How will we know what happened? Of course, witnesses, informants and company records -- including emails -- are essential. A critical part of the investigation will come from "following the money" -- who was it paid to, how did they get the money from the corporate bank accounts and what company records -- if any -- were created, falsified or destroyed before during or after the alleged criminal events?

Public companies are required to keep accurate financial books and records. It is a crime to falsify the records. In addition, as to U.S. companies, The Public Company Accounting Oversight Board (established by Congress) promulgated Auditing Standard AU 317 which requires auditors to make a very extensive inquiry when they have information that an illegal act has or is likely to occur involving company employees, agents and executives. Allegations of bribing police officers is clearly information which requires inquiry by the auditor. AU 317 is also triggered when:

* Investigation by a governmental agency, an enforcement proceeding, or payment of unusual fines or penalties

* Violations of laws or regulations cited in reports of examinations by regulatory agencies that have been made available to the auditor

* Large payments for unspecified services to consultants, affiliates, or employees.

Given the police investigations, testimony before UK Parliamentary Committees, public statements and interviews of company executives and news stories there should be lots of information in the files of the external auditors about what company executives told them when the "possible illegal acts" became public knowledge.

In a similar fashion the Board and its Audit Committee, the internal and external auditors, executives at all levels, and relevant employees should provide documents and testimony to the police and Judicial inquiries about: what they knew, when did they know it, and what did they do when they found out?

There are many references in the news to the Foreign Corrupt Practices Act. In sum, this US law makes it a crime for public companies: 1) to give things of value to foreign government officials to "obtain or retain business," or 2) to falsify the company's financial books and records. Thus, if News Corp. paid UK police officers in an attempt to obtain or retain business they may have violated U.S. law. If they truthfully entered the payments to the police in the company books and records there may be no violation on the second FCPA prong. However, if an entry was made intentionally and it was materially false, criminal liability can result for the company and all involved.
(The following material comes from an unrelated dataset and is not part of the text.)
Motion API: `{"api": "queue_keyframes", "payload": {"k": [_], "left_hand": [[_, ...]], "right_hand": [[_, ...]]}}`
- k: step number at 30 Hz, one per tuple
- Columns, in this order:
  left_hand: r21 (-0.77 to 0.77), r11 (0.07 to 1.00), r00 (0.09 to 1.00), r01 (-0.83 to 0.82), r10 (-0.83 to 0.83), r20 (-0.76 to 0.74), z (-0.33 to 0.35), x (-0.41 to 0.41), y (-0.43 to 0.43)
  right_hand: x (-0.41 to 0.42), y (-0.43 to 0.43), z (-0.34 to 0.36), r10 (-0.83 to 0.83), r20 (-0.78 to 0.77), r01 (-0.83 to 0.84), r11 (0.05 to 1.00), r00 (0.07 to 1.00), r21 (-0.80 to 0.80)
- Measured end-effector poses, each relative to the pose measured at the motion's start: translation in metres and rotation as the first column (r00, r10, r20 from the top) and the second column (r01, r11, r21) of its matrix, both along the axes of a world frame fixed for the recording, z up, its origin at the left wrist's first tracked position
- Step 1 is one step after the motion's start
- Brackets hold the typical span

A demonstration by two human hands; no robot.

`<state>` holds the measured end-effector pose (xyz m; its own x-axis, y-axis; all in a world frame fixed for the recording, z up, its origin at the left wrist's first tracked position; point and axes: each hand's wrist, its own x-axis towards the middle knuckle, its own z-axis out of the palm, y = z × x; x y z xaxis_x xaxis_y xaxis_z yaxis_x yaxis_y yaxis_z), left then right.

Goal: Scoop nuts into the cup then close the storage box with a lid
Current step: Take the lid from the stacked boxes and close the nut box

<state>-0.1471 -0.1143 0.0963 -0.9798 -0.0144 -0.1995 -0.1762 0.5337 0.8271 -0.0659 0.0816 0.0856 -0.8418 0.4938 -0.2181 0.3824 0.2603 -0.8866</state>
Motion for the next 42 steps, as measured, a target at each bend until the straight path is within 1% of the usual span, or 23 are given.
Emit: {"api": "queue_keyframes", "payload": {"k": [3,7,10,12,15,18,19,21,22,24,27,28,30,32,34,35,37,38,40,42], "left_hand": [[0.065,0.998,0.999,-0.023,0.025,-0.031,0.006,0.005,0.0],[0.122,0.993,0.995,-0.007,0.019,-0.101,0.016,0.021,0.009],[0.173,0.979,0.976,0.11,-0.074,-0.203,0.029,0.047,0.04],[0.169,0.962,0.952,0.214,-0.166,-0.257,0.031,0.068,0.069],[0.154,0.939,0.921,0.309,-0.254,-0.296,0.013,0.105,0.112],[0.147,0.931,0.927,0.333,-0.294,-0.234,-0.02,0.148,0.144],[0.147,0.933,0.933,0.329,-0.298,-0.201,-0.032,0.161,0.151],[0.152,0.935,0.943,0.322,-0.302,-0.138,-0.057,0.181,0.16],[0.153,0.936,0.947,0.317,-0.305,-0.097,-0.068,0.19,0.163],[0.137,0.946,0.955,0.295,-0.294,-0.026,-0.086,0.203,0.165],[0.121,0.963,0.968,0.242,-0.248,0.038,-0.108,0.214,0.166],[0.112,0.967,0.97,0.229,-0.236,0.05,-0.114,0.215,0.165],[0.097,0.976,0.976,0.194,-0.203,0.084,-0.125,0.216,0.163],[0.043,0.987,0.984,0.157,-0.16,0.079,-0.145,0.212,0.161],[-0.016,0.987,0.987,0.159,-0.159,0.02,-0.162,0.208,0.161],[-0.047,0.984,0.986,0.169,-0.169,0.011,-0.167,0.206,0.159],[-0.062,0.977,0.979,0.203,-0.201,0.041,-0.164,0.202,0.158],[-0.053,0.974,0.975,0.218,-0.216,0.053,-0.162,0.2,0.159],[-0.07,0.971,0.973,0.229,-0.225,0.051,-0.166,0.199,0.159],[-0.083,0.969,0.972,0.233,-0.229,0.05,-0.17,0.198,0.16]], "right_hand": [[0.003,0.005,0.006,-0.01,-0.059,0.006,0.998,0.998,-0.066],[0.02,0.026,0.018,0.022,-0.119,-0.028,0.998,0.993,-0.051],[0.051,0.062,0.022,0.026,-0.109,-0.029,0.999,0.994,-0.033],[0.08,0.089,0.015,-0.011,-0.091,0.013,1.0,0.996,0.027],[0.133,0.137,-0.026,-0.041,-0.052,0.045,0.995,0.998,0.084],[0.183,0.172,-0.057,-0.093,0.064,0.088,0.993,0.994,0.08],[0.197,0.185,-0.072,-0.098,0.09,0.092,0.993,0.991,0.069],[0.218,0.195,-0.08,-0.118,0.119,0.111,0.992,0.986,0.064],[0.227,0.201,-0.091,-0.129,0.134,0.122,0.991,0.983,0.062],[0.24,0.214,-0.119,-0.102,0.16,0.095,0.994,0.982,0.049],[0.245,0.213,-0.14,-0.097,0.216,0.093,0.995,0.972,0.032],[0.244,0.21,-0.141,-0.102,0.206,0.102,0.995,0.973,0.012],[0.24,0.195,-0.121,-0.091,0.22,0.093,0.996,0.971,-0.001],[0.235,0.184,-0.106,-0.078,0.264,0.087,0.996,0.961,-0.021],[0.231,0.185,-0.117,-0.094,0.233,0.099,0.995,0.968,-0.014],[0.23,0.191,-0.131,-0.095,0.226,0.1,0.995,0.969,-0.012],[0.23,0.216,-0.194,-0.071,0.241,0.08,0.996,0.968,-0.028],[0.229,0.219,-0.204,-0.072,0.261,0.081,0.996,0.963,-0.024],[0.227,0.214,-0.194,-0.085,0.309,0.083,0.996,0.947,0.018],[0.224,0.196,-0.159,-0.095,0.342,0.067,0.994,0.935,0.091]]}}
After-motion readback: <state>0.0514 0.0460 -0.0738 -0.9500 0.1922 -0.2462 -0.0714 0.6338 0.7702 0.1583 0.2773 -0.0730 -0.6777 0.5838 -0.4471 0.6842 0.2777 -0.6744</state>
During the Washington Post's investigative reporting of President Nixon's attempts to cover up the Watergate burglary, it's source, "Deep Throat" gave the reporters the best advice. "Deep Throat" said that the truth would be discovered if they "follow the money." They did and it ultimately led to the resignation of President Nixon. The result of the News Corp. investigation is yet to come.

If the investigators in the UK and US governments "follow the money," they will identify the depth of the criminal conduct -- if any -- of the companies, the board members, the executives and the employees.

Illinois Senator Dick Durbin (D) called for a Congressional investigation days after the FBI and the US Department of Justice confirmed they are reviewing the facts.

If Mr. Murdoch is true to his word to "put it right"and to "be transparent" News Corp. officials will not wait for government investigators to ask for documents. They should open all of their books and related legal files (including letters of engagement and instruction) so law enforcement can trace the money trail for some fast answers and to help ensure justice is done for the public and for the victims of any illegal acts.

Theodore S. Greenberg is a former career prosecutor who investigated money laundering, fraud, corruption and violations of the FCPA as Chief of the Money Laundering Section and Deputy Chief of the Fraud Section, at the U.S. Department of Justice, and as an Assistant United States Attorney for the Eastern District of Virginia.